▸ **Task directions**: The line containing "(582, 615): 0.75" and every line after it, through the last one below: output exactly these and nothing else.

⟨

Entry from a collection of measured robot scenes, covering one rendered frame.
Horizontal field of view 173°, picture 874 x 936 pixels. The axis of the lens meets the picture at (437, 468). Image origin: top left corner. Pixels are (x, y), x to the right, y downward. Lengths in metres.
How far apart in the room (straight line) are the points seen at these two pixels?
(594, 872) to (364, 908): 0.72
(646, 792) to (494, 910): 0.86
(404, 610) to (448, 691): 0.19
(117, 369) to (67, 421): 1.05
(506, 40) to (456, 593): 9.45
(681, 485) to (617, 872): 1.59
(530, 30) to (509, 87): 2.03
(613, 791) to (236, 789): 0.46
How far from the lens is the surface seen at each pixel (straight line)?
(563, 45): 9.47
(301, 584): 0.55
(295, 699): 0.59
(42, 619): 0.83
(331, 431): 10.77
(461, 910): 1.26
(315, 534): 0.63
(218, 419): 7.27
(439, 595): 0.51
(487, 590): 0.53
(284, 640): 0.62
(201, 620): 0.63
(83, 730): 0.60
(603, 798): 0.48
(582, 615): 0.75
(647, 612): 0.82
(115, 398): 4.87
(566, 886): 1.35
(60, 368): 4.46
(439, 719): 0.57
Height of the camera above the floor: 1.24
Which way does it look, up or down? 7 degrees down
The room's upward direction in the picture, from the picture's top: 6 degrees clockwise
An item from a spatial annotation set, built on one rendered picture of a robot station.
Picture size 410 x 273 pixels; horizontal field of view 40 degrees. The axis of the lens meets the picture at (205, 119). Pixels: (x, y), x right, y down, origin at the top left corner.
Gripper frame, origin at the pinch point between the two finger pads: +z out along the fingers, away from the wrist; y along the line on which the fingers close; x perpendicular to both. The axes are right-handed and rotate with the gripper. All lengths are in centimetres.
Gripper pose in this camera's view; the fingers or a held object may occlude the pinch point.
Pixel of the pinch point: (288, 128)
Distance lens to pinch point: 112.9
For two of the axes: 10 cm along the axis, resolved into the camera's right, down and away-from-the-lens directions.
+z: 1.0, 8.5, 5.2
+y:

⟩

▸ **Answer area**:
(582, 615): 0.75
(647, 612): 0.82
(115, 398): 4.87
(566, 886): 1.35
(60, 368): 4.46
(439, 719): 0.57
Height of the camera above the floor: 1.24
Which way does it look, up or down? 7 degrees down
The room's upward direction in the picture, from the picture's top: 6 degrees clockwise
An item from a spatial annotation set, built on one rendered picture of a robot station.
Picture size 410 x 273 pixels; horizontal field of view 40 degrees. The axis of the lens meets the picture at (205, 119). Pixels: (x, y), x right, y down, origin at the top left corner.
Gripper frame, origin at the pinch point between the two finger pads: +z out along the fingers, away from the wrist; y along the line on which the fingers close; x perpendicular to both. The axes are right-handed and rotate with the gripper. All lengths are in centimetres.
Gripper pose in this camera's view; the fingers or a held object may occlude the pinch point.
Pixel of the pinch point: (288, 128)
Distance lens to pinch point: 112.9
For two of the axes: 10 cm along the axis, resolved into the camera's right, down and away-from-the-lens directions.
+z: 1.0, 8.5, 5.2
+y:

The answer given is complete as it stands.